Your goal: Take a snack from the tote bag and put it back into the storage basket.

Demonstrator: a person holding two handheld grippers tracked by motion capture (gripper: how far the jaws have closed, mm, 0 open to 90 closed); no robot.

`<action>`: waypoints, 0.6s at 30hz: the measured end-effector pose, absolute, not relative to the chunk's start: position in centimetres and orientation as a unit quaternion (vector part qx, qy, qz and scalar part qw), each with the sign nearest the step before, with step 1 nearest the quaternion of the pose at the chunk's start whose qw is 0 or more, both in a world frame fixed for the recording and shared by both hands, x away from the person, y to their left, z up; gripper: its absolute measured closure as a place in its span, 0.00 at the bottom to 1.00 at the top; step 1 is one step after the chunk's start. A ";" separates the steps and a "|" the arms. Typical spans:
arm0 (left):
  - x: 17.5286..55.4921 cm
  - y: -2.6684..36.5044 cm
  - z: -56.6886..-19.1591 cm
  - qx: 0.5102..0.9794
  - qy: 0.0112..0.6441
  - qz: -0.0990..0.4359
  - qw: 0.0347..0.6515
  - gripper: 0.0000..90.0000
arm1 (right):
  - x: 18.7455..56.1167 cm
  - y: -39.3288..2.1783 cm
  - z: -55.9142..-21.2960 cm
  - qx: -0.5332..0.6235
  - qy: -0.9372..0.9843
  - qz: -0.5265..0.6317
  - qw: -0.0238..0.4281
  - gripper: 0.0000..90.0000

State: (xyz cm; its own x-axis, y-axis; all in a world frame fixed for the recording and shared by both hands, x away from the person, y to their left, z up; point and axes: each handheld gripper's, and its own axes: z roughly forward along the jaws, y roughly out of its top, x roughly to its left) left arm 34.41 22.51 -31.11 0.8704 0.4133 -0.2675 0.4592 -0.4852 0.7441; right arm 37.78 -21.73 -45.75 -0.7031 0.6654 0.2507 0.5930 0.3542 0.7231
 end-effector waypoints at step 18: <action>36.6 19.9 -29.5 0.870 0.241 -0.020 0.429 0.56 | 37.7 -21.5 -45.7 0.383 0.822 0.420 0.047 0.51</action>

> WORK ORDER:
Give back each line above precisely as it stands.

> SOLUTION TO THIS EXERCISE:
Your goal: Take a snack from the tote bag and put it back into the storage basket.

Demonstrator: a person holding two handheld grippers tracked by motion capture (gripper: how far the jaws have closed, mm, 0 open to 90 closed); no robot.

`<action>`: waypoints, 0.6s at 30hz: the measured end-effector pose, absolute, not relative to the chunk's start: position in centimetres and orientation as a unit quaternion (vector part qx, qy, qz and scalar part qw), each with the sign nearest the step before, with step 1 nearest the quaternion of the pose at the chunk's start whose qw is 0 or more, both in a world frame fixed for the recording and shared by both hands, x away from the person, y to their left, z up; gripper: its absolute measured closure as a place in its span, 0.00 at the bottom to 1.00 at the top; step 1 is one step after the chunk's start. A ";" separates the steps and a "|" the arms. Typical spans:
arm0 (left):
  - x: 17.5286..55.4921 cm
  - y: -2.6684..36.5044 cm
  - z: -56.6886..-19.1591 cm
  - qx: 0.5102..0.9794
  - qy: 0.0112..0.6441
  - qz: -0.0990..0.4359
  - qw: 0.0347..0.6515
  - gripper: 0.0000..90.0000
arm1 (right):
  - x: 18.7455..56.1167 cm
  - y: -39.3288..2.1783 cm
  - z: -55.9142..-21.2960 cm
  - qx: -0.5332..0.6235
  - qy: -0.9372..0.9843
  - qz: -0.5265..0.6317
  - qw: -0.0238..0.4281
  - gripper: 0.0000..90.0000

State: (xyz cm; its own x-axis, y-axis; all in a world frame fixed for the recording and shared by both hands, x away from the person, y to their left, z up; point and axes: each handheld gripper's, and its own axes: z roughly forward along the jaws, y roughly out of its top, x roughly to its left) left arm 34.41 22.51 -31.11 0.8704 0.4133 -0.2675 0.4592 -0.4852 0.7441; right arm 37.78 -21.73 -45.75 -0.7031 0.6654 0.2507 0.5930 0.3542 0.7231
 end-effector waypoints at step 18: <action>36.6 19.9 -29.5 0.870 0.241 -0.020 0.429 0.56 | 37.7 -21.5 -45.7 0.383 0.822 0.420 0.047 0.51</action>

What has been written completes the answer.